_Exercise_: The records that follow are to be copied word for word. Pictures should be omitted.

[Opening Data in this exercise section]

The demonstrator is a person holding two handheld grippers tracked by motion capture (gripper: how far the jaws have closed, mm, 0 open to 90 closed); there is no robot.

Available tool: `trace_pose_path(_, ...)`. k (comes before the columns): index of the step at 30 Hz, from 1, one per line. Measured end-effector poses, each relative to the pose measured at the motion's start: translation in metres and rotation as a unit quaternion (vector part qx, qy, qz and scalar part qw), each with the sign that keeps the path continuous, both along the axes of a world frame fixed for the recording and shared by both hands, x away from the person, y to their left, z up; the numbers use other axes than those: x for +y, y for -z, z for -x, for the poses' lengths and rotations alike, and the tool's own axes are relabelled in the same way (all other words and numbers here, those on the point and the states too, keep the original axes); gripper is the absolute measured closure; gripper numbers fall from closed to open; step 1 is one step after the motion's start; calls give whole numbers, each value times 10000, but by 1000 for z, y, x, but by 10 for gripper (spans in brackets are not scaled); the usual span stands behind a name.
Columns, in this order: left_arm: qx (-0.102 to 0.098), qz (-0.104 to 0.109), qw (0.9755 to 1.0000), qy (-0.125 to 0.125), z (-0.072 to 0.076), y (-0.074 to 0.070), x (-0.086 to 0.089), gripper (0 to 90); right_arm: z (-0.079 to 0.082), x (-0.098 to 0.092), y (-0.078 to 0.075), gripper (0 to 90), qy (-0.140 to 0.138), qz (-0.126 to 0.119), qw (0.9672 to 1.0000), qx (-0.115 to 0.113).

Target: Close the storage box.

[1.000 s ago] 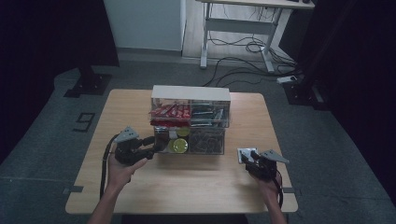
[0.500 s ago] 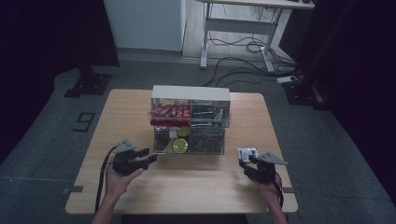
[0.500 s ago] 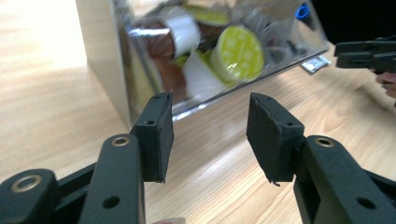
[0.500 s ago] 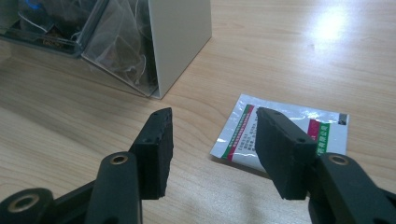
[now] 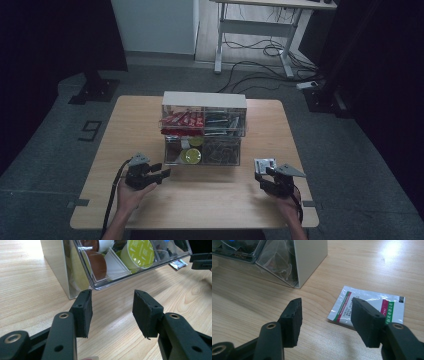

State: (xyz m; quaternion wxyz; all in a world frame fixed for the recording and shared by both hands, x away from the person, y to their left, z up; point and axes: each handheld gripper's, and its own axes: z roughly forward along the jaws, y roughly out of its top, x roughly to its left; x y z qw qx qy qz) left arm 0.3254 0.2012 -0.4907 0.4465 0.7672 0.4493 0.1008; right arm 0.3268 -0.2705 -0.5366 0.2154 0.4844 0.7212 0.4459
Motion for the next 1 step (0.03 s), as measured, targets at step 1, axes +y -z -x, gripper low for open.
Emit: trace_pose_path(1,7,-25,10000,-5,0,1,0,497,0,0,0,407,-1,-8,10000,7)
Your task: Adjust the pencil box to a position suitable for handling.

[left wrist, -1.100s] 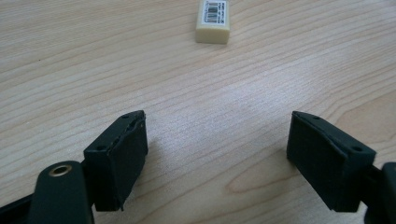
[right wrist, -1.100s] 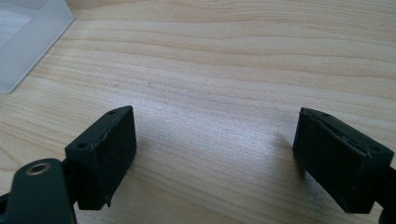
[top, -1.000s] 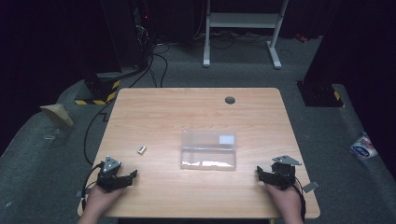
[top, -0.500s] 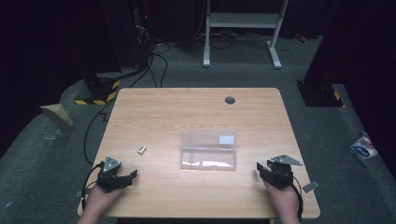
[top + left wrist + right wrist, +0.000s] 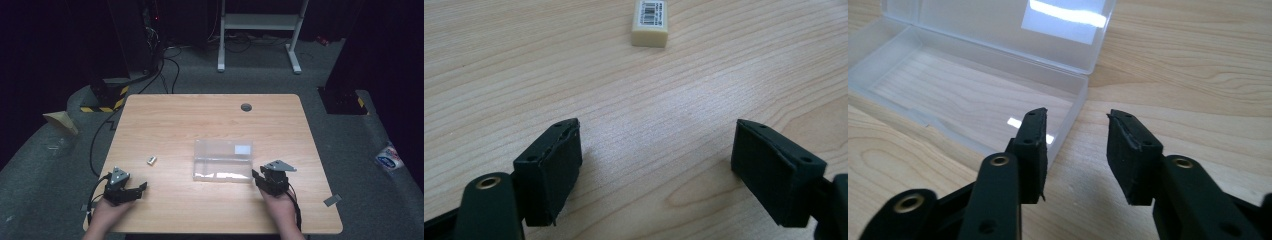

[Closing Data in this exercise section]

_Response area_:
The demonstrator is a person holding two handheld grippers tracked by motion capture (gripper: how far the jaws have closed, mm, 0 open to 90 closed); there is no robot.

Available tool: `trace_pose_path(_, ...)`. k (comes before the columns): index of the step at 30 Hz, from 1, one per line. Measured end-effector poses, each relative to the pose measured at the motion's start: translation in metres and rotation as a unit quaternion (vector part qx, qy, qz and scalar part qw), each with the sign that keeps the path continuous, both along the axes of a world frame fixed for the recording and shared by both hands, x away from the person, y to their left, z up; the numbers use other axes than those: x for +y, y for -z, z for -x, for the poses' lengths and rotations alike, and the tool's own axes are relabelled in the same way (all other words and numbers here, those on the point and the states too, keep the original axes); gripper is the absolute measured closure; gripper numbers fall from closed to open; step 1 is one step after the motion's start; calls give whole numbers, each value times 10000, but by 1000 for z, y, x, but by 10 for gripper (spans in brackets are not scaled); the usual span stands behind a name.
Columns, in this order: left_arm: qx (-0.102 to 0.098), qz (-0.104 to 0.109), qw (0.9755 to 1.0000), qy (-0.125 to 0.125), z (-0.072 to 0.076), y (-0.074 to 0.070), x (-0.086 to 0.089), gripper (0 to 90); right_arm: z (-0.079 to 0.082), x (-0.098 to 0.092), y (-0.078 to 0.075), gripper (0 to 90), qy (-0.140 to 0.138), qz (-0.126 to 0.119), qw (0.9672 to 1.0000), qx (-0.115 to 0.113).

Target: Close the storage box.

[1.000 s ago] 
[0.500 s ago] 
[0.500 s ago] 
[0.500 s ago] 
[now] 

State: (xyz m; quaternion wxyz; all in a world frame fixed for the recording and shared by both hands, x away from the person, y to their left, z up; point and axes: each handheld gripper's, and its own axes: z roughly forward along the jaws, y roughly out of its top, x roughly to its left; x y z qw qx qy qz) left arm 0.3254 0.2012 -0.4907 0.4465 0.7672 0.4493 0.1008; right arm 0.3268 -0.2705 -0.5366 0.2154 0.4844 0.7212 0.4459
Motion for the next 1 step (0.03 s), as measured, targets at step 1, axes +y -z -x, gripper low for open.
Emit: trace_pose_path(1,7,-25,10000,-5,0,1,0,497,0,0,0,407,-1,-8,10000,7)
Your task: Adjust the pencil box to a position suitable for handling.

[left wrist, -1.100s] 
[right wrist, -1.100s] 
[top, -1.000s] 
[top, -0.500s] 
[top + left wrist + right wrist, +0.000s] 

That completes the output.